Жена Томми схватила меня за куртку. У меня хорошая куртка — на «молнии», синего цвета, с двумя карманами. Зимой в ней очень удобно водить машину.
— Что ты сделал?! — снова завопила она.
— Секундочку,— сказал я полицейскому и положил трубку на стол. Не отпуская моей куртки, жена Томми пыталась что-то из меня вытрясти. Я попятился.— Возьмите себя в руки. Пожалуйста. Я должен поговорить с полицией.
Она тут же отпустила меня и схватила телефонную трубку.
— Освободите линию! — закричала она.— Мне надо позвонить в полицию!
— Это и есть полиция,— сказал я.
Она стала колотить по аппарату.
— Повесьте трубку! — Она уже визжала.— Повесьте трубку! Я должна срочно позвонить!
— Мне, вероятно, следует дать вам пощечину.— Я дернул трубку у нее из рук, пытаясь привлечь ее внимание.— Эй! Мне, наверно, следует дать вам пощечину, чтобы вы успокоились. Но я не хочу этого делать. Мне бы не хотелось этого делать, слышите?

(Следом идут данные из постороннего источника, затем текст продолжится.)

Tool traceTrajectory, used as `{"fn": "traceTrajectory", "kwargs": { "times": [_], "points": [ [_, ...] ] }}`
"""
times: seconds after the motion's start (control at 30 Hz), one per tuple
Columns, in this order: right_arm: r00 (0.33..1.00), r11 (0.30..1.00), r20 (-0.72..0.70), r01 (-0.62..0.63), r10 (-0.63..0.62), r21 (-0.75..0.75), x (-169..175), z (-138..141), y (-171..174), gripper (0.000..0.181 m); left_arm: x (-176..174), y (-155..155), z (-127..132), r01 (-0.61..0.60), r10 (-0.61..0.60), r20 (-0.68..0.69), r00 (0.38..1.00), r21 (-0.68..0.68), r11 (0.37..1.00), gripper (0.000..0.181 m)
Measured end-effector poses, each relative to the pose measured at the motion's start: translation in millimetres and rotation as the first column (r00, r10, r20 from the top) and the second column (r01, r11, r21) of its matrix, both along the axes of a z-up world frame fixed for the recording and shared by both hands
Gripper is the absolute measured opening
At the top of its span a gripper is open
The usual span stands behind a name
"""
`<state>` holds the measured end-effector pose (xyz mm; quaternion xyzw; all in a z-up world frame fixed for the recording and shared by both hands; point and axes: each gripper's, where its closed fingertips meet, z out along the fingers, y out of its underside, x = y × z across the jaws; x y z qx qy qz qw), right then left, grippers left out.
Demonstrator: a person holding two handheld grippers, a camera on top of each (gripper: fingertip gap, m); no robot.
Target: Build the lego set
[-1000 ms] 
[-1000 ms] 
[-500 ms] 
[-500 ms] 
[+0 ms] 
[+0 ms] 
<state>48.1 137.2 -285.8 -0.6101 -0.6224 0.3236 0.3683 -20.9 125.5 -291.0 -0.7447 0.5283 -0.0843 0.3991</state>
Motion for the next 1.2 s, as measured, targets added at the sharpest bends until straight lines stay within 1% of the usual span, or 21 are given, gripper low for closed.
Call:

Она стиснула телефонную трубку так, будто пыталась задушить, и, держа ее в вытянутой руке, снова завопила:
— По-весь-те труб-ку!
Я дернул ее за другую руку и настойчиво повторил:
— Это — полиция. Полиция.
Вместо ответа она отшвырнула телефон, и он свалился на пол. Вырвав у меня руку, она выбежала из кухни, а затем из квартиры.
— На помощь! — Ее крик раздавался уже на лестнице.— Полиция!
Я поднял аппарат.
— Это его жена,— объяснил я.— С ней истерика. Побыстрее присылайте сюда своих полицейских.
— Да, сэр,— снова сказал он.— Вы хотели сообщить свое имя.
— Да,— согласился я.— Меня зовут Честер Конвей.— Затем я произнес имя по буквам.
— Спасибо, сэр.
Он прочитал имя и адрес, и я сказал, что все правильно. Потом он пообещал, что немедленно пришлет полицейских. Я повесил трубку и заметил, что она испачкана кровью,— там, где за нее держалась жена Томми. Поэтому и моя рука оказалась красной и липкой. Я машинально провел ею по куртке, но тут же обнаружил, что куртка тоже красная и липкая. Потом в кухню вошел какой-то верзила, в майке, туго обтянувшей живот, с голыми волосатыми плечами. В руке он сжимал молоток. Вид у него был решительный, грозный и испуганный.
— Что здесь происходит? — спросил он.
— Тут одного убили,— ответил я и понял, что он подозревает меня. Мне стало страшно. Я указал на телефон.— Я только что звонил в полицию. Они уже едут.